L’ARC se fait une fois de plus entendre sur le projet de réforme des syndics. Ce dernier, qui souffre de retards considérables, restait toujours en suspens, ce qui avait poussé l’association de copropriétaires à faire une lettre au ministre de la justice.
Michel Mercier, garde des Sceaux, a répondu aux copropriétaires en indiquant que la nouvelle version de l'avant-projet de loi établie par la chancellerie à l'issue de la concertation des acteurs publics et privés concernés par la réforme faisait l'objet « de dernières discussions au niveau interministériel ».
« Compte tenu de l'impact de la réforme envisagée sur le secteur de l'immobilier et du logement, à ce que le texte présente un niveau optimal de sécurité juridique pour l'ensemble des consommateurs et professionnels concernés » a ainsi indiqué le ministre.
L’ARC pas convaincu
Sa réponse n’a semble-t-il pas toujours pas convaincu l’association sur la volonté réelle du gouvernement d’aboutir sur ce dossier très sensible. « La course de lenteur engagée par le Gouvernement à la satisfaction des professionnels n’est pas prête, semble-t-il, de trouver un terme et nous continuons à avoir beaucoup d’inquiétude sur l’avenir de ce projet » note ainsi l’ARC.
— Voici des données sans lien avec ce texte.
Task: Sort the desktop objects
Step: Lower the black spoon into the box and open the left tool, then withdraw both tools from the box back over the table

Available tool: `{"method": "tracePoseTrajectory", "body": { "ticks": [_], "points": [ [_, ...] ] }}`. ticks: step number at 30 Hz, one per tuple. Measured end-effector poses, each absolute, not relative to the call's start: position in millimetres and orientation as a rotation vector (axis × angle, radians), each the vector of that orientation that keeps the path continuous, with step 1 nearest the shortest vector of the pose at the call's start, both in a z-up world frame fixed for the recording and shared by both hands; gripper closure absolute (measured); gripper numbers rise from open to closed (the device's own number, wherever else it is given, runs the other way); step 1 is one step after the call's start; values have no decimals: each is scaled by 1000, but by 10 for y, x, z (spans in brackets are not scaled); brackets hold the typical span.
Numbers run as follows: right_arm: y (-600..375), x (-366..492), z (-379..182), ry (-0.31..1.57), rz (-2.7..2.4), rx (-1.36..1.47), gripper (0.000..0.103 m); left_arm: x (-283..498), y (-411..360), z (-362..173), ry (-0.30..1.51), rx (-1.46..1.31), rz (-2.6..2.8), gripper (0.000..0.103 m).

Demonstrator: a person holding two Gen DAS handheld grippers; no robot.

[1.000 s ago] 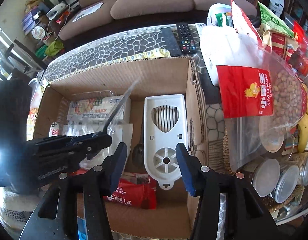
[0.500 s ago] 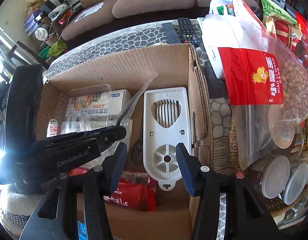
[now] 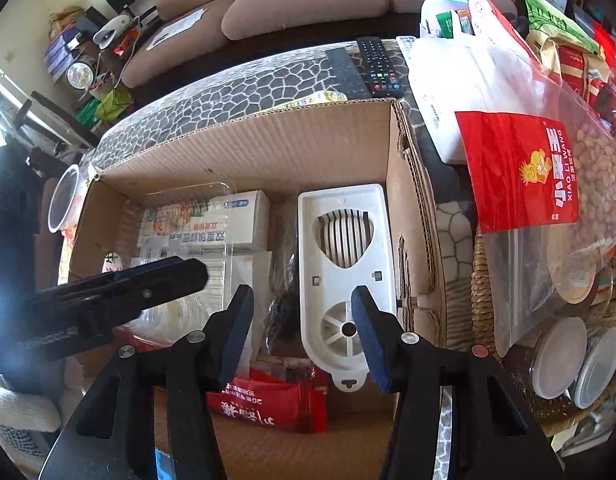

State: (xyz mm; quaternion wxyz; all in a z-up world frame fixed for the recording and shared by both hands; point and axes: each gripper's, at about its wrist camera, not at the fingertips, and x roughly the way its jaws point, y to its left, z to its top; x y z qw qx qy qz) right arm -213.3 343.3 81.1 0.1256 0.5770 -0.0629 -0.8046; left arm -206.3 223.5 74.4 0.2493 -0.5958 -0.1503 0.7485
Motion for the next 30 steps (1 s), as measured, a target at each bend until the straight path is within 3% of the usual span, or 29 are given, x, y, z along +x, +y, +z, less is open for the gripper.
{"method": "tracePoseTrajectory", "body": {
  "ticks": [14, 18, 20, 22, 23, 26, 28, 30],
  "points": [
    [3121, -1935, 720, -88, -2330, 1748, 50, -1687, 1907, 1080, -151, -1543, 2119, 57],
    [3052, -1835, 791, -87, -2346, 1749, 49, -1551, 1751, 1144, -115, -1532, 2147, 44],
    [2992, -1775, 845, -83, -2355, 1740, 34, -1487, 1662, 1181, -118, -1532, 2148, 40],
    [2914, -1715, 905, -88, -2360, 1724, 23, -1422, 1554, 1232, -126, -1519, 2155, 19],
    [2873, -1687, 936, -88, -2363, 1713, 18, -1387, 1498, 1263, -126, -1509, 2162, 15],
    [2728, -1607, 1027, -70, -2371, 1689, 8, -1298, 1335, 1347, -97, -1489, 2187, 14],
    [2622, -1545, 1092, -55, -2382, 1672, 2, -1238, 1208, 1397, -82, -1475, 2203, 0],
    [2515, -1485, 1162, -44, -2396, 1645, 0, -1184, 1071, 1443, -71, -1467, 2220, 0]
  ]
}}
L’association a met en avant que la « consultation » mentionnée par le ministre a eu lieu entre juin et septembre 2010 et que rien n’est intervenu par la suite : « depuis aucune consultation n’a eu lieu avec les représentants des copropriétaires et seuls les professionnels ont réussi à se faire entendre » note l’ARC. Elle s’émeut notamment qu’aucun calendrier ne soit avancé par le ministre concernant la présentation du projet de loi en conseil des ministres, puis en Conseil d’Etat, puis au Parlement.
Un objectif « curieux »
L’ARC mentionne en outre que, l’objectif du projet de loi, le « niveau optimal de sécurité juridique » pour l’ensemble des consommateurs et des professionnels est « curieux ».
« Ce que nous voulons, nous, c’est d’abord la sécurité économique puis la transparence financière pour les copropriétaires, enfin la mise en place d’un système efficace de contrôle des professionnels. La notion de « sécurité juridique » (…) avancée par le ministre est trop restrictive mais aussi trop vague » note ainsi l’ARC.